There are some limitations to our study. First, because we did not have individual patient data (IPD), we could not perform stratified analyses according to age, sex, BMI, smoking status, initial severity of pneumothorax, or radiographic findings that might indicate the risk of recurrence. Second, we only included two RCTs and seven observational studies in our meta-analysis. The outcomes of complications, hospital stay, and drainage duration were not assessed in all nine studies, and the quality of evidence in those outcomes was very low. Furthermore, only one included study19 reported on economic evaluation, which was insufficient for meta-analysis. To assess potential bias due to the various qualities of the included studies and heterogeneity, we incorporated the quality assessment of included studies (Supplementary Table S1 and S2) and the quality of evidence by using the GRADE system (Table 2). We also conducted subgroup and sensitivity analyses (Supplementary e-Figure S1, S2 and S3). Third, we did not include the outcomes of quality of life or pain score because studies regarding those evaluations were few and unstandardized19,37,38. Fourth, as the case for most meta-analyses, publication bias is a potential concern, which can affect the validity and generalizability of the findings. Nonetheless, we conducted a comprehensive search of available literature to minimize the possibility of publication bias. We also conducted the funnel plot (Supplementary e-Figure S4) and the corresponding statistics of Egger’s and Begg’s tests, which suggested no significant publication bias. However, given the limited studies, we encouraged an updated analysis once several other studies become available. Further research is needed for the grading of recommendation, as it includes the continuum of quality of evidence. Outcomes such as complications, hospital stay, drainage duration, economic evaluation, quality of life, and pain score between conservative and VATS groups will necessitate clarification to facilitate decision-making in clinical settings.

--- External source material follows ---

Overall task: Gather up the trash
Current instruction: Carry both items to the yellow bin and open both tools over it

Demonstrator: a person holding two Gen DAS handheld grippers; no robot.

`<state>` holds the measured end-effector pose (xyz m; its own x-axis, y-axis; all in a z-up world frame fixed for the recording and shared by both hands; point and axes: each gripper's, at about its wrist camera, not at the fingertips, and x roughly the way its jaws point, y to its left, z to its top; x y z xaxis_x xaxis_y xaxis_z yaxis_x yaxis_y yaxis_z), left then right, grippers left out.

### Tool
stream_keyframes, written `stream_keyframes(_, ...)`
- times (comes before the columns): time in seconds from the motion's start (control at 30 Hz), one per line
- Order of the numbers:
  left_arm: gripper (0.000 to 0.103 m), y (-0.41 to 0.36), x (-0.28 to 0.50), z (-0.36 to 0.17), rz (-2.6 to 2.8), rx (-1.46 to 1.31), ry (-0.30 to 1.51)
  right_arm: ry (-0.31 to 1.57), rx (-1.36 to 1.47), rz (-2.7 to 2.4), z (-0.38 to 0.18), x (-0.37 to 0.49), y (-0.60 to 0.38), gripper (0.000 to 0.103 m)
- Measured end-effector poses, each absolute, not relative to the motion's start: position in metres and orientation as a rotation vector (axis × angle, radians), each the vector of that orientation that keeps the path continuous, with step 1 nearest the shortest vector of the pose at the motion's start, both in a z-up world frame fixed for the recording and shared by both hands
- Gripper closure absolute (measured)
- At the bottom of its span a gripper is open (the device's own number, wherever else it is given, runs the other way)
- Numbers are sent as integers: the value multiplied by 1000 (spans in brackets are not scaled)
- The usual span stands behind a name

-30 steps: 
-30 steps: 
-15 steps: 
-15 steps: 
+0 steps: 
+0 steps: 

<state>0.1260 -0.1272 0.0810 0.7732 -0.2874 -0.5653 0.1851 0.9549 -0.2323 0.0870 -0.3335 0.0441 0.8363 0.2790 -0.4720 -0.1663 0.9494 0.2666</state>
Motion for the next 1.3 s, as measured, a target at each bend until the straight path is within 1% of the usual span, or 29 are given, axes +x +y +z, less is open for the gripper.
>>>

We offer a weak recommendation regarding VATS as the treatment for the first episode of PSP according to our systematic review of the current evidence using the GRADE system. Weak recommendation indicates that clinicians should recognize that different choices will be appropriate for different patients and that they must help each patient reach a treatment decision consistent with their values and preferences through shared decision making.